第47話「エクササイズで魔法力あっぷ!1か月で貴方も大魔法使い!!」

 薄暗い小部屋。3人は顔を寄せている。


 「まずい事になったぞ……」


 招集した本人、ギュントルは暗い表情で呟く。

 魔法道具の照明ではなく古式ゆかしい燭台に蝋燭が3本、オレンジの薄明かりを灯している。

 ギュントルの顔がオレンジの薄明りで照らされると迫力がある。悪の組織幹部の様な威厳がある。


 「組合長。暑苦しいです。アユムに近付かないでください」


 この狭い部屋は魔法組合にいくつもある隠し部屋の一つで大人3人がやっと入れる部屋に大男のギュントルと小柄のチカリとアユムが押し込まれるように3人詰めこまれていた。

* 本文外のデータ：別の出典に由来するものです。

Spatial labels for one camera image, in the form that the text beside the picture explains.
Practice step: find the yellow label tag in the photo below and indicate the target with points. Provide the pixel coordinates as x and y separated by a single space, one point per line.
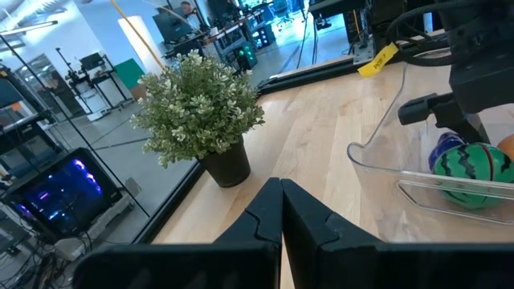
377 60

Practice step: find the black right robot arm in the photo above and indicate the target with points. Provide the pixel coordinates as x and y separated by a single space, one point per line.
482 12

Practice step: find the black equipment rack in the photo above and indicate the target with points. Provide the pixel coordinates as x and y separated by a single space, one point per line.
24 120

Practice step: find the green board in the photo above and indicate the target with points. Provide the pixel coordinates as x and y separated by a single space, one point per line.
130 72

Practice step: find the computer with green lights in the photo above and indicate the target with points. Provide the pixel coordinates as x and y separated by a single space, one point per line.
245 56

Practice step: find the grey metal bracket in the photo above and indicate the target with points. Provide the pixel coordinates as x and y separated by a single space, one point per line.
363 50

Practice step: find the person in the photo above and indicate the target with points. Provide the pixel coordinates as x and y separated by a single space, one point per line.
186 7

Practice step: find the black equipment stand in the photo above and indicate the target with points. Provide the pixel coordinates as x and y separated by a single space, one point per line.
94 66

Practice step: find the green striped toy watermelon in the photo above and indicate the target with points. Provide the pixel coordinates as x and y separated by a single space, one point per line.
470 164

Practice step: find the clear plastic tupperware container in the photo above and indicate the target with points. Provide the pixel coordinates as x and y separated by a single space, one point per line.
385 188

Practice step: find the purple toy eggplant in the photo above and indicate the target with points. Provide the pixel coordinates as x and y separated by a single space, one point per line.
443 146

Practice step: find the white power adapter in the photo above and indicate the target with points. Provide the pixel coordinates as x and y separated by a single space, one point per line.
70 249

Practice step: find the black computer tower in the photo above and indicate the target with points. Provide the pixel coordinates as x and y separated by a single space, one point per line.
60 196

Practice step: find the potted green plant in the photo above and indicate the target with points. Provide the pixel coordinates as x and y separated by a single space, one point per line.
197 112

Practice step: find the grey computer dolly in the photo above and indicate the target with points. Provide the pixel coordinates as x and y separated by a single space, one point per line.
116 212

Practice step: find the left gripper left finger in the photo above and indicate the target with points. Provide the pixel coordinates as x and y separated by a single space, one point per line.
180 269

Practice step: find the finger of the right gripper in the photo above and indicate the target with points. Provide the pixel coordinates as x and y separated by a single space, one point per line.
467 124

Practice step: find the orange toy pumpkin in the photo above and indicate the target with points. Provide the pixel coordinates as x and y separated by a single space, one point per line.
508 146

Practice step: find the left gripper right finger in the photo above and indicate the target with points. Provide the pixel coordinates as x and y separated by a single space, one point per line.
401 269

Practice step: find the black computer monitor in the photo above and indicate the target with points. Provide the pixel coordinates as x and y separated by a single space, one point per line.
170 24

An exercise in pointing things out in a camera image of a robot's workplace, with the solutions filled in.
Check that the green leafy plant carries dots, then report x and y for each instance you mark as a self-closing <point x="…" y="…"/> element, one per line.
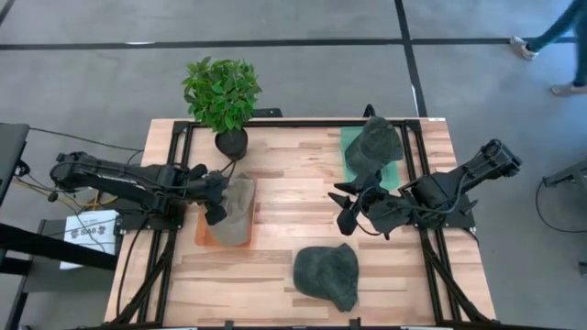
<point x="222" y="91"/>

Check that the green mat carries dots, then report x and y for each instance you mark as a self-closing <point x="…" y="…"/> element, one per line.
<point x="392" y="176"/>

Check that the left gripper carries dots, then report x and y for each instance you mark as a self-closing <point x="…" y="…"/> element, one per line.
<point x="214" y="189"/>

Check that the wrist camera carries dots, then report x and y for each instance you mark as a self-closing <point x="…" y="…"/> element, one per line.
<point x="198" y="172"/>
<point x="347" y="222"/>

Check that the orange plastic bin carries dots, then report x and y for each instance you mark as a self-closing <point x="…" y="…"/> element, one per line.
<point x="202" y="236"/>

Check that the grey metal stand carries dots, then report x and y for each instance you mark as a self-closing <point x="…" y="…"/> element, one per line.
<point x="573" y="173"/>

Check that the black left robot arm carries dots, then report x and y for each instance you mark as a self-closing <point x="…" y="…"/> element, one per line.
<point x="114" y="181"/>

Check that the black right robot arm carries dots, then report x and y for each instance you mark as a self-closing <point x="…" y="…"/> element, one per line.
<point x="458" y="181"/>

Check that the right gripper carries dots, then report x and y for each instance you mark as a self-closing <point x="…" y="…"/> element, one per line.
<point x="383" y="211"/>

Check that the black plant pot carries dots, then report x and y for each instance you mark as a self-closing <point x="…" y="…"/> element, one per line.
<point x="231" y="144"/>

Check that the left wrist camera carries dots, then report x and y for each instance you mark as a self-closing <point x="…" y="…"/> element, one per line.
<point x="198" y="172"/>

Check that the dark grey panel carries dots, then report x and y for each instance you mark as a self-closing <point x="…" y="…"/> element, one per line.
<point x="11" y="156"/>

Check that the black beam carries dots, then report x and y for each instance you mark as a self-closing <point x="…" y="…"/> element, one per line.
<point x="46" y="247"/>

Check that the person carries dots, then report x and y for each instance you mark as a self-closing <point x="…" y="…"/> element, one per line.
<point x="581" y="55"/>

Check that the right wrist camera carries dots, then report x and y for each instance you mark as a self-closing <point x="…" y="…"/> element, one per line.
<point x="347" y="222"/>

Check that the beige cap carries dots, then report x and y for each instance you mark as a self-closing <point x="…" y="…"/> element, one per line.
<point x="240" y="211"/>

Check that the black table mount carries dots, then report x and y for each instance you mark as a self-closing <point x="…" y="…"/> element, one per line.
<point x="268" y="113"/>
<point x="369" y="112"/>

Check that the white printed paper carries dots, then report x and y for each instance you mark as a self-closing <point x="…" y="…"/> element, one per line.
<point x="87" y="234"/>

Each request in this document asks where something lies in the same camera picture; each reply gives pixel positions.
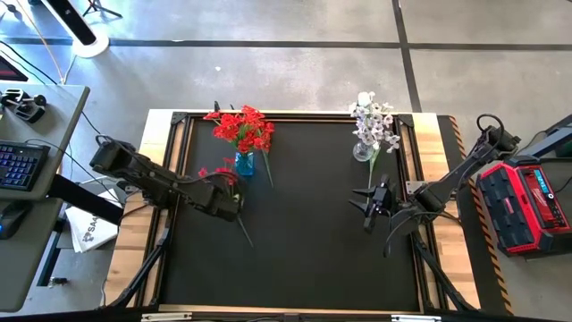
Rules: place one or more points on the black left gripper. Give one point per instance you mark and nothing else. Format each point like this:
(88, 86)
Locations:
(221, 199)

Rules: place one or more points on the black computer mouse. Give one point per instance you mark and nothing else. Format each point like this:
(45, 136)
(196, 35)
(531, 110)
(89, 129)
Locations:
(11, 219)

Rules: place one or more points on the black textured table mat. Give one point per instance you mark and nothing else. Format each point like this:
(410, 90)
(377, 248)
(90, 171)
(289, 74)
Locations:
(304, 250)

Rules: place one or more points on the red black tool case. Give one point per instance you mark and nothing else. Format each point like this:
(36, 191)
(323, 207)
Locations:
(514, 210)

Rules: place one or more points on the black desk support bar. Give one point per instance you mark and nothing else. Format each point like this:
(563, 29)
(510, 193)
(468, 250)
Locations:
(85, 199)

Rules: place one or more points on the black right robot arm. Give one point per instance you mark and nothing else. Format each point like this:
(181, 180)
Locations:
(447, 183)

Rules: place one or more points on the blue glass vase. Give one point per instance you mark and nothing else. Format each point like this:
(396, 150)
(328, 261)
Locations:
(245, 165)

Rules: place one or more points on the hazard striped floor mat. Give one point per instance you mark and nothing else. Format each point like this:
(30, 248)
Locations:
(491, 277)

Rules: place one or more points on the black tripod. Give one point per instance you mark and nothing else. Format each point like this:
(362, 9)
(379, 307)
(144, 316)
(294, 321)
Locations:
(95, 5)

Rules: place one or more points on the silver metal bracket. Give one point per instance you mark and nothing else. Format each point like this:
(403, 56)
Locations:
(415, 318)
(165, 317)
(414, 187)

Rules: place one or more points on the white paper sheet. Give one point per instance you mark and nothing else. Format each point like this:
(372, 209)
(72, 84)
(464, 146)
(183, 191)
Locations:
(89, 228)

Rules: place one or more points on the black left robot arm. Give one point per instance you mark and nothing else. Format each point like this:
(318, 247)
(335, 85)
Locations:
(134, 167)

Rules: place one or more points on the white oval stand base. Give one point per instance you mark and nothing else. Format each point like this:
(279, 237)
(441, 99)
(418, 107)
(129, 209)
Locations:
(96, 47)

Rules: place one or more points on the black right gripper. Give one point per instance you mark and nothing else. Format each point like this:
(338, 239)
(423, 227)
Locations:
(388, 201)

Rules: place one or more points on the white artificial flower bunch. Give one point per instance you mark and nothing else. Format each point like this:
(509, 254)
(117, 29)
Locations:
(364, 99)
(392, 141)

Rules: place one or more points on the clear glass vase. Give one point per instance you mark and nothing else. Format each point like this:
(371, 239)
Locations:
(363, 153)

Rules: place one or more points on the blue backlit keyboard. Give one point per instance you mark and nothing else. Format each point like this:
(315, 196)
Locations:
(20, 165)

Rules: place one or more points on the grey desk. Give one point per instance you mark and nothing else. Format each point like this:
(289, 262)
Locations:
(31, 268)

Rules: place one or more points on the red artificial flower bunch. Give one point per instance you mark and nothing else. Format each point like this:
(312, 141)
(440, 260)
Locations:
(268, 134)
(225, 172)
(232, 129)

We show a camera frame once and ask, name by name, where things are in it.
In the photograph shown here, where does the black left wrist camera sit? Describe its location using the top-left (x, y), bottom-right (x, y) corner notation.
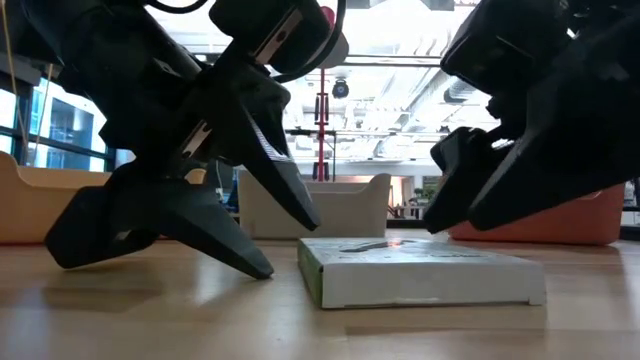
top-left (208, 0), bottom-right (335, 76)

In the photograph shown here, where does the black left camera cable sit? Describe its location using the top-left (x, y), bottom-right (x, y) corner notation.
top-left (272, 0), bottom-right (349, 84)

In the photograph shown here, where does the white green Acer box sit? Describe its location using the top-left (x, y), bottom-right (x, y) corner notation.
top-left (297, 237), bottom-right (547, 310)

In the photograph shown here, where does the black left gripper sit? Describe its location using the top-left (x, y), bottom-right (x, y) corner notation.
top-left (44, 4), bottom-right (321, 280)

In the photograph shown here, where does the red desk lamp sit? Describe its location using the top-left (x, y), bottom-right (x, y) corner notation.
top-left (313, 5), bottom-right (350, 182)

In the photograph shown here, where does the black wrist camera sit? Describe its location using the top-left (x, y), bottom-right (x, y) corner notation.
top-left (208, 0), bottom-right (335, 76)
top-left (439, 0), bottom-right (572, 97)

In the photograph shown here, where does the off-white plastic bin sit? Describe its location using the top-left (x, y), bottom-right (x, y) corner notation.
top-left (238, 169), bottom-right (392, 241)

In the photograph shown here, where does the orange plastic bin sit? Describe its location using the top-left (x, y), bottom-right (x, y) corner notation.
top-left (447, 182), bottom-right (626, 246)

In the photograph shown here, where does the black metal frame table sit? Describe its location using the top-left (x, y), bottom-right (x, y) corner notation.
top-left (284, 128), bottom-right (337, 181)

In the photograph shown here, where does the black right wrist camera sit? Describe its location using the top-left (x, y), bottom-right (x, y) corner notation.
top-left (439, 0), bottom-right (572, 97)

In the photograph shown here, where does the yellow hanging cable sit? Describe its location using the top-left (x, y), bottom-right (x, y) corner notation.
top-left (35, 63), bottom-right (54, 162)
top-left (0, 0), bottom-right (25, 164)

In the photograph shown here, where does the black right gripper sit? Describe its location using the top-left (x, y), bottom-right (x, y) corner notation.
top-left (468, 9), bottom-right (640, 231)

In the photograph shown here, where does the yellow plastic bin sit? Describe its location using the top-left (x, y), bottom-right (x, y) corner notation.
top-left (0, 151), bottom-right (207, 245)

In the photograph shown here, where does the large glass window wall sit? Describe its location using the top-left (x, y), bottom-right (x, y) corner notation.
top-left (0, 74), bottom-right (136, 174)

 そもそもが緊急避難用の非難部屋も兼ねている為、天井も低く狭い。そこに筋肉ダルマのギュントルがいるのでアユムとチカリは本当に狭い思いをしている。


 「なにが、まずい事なんですか?」


 アユムは早く帰りたかった。リンカー道場で初心者講習をお願いされており、準備をしたかった。


 「アユム。本気なの?」


 眉を寄せるチカリ。

 何の【本気】なの非常に気になったアユムだが、我慢した。突っ込んだら長くなりそうなので。


 「とにかく、魔法と言えば筋肉。筋肉と言えば魔法なのだ! なぜポッと出の道場などにこの三百年の歴史を誇る魔法組合が侮られなければならない!」

 「そうね、筋肉と言えば魔法なのに……あの、エクササイズなどで細マッチョとか最低限の筋肉とか……魔法関係ないじゃない!」


 ギュントルの言葉に大きく頷き、筋肉がついているように見えないロリであるチカリも吠える。……違和感が絶えないアユムである。


 「でも、健康のために最低限の筋肉を楽しくつけられるのは良い事だと……。あと湯屋も併設してますから気持ちいい施設ですよ」


 アユムはやり手姉弟子マナマス(半年後結婚予定)の笑顔を思い浮かべる。未来に夫をスポンサーに付けて女性に優しい道場を目指す彼女は輝いていた。そして改装された道場はこってこてにピンク等ではなく、木目と観葉植物がヒーリング効果を出しているような優しい空間になっていた。つい先日までの血と汗が染みこんでいた道場ではなかった。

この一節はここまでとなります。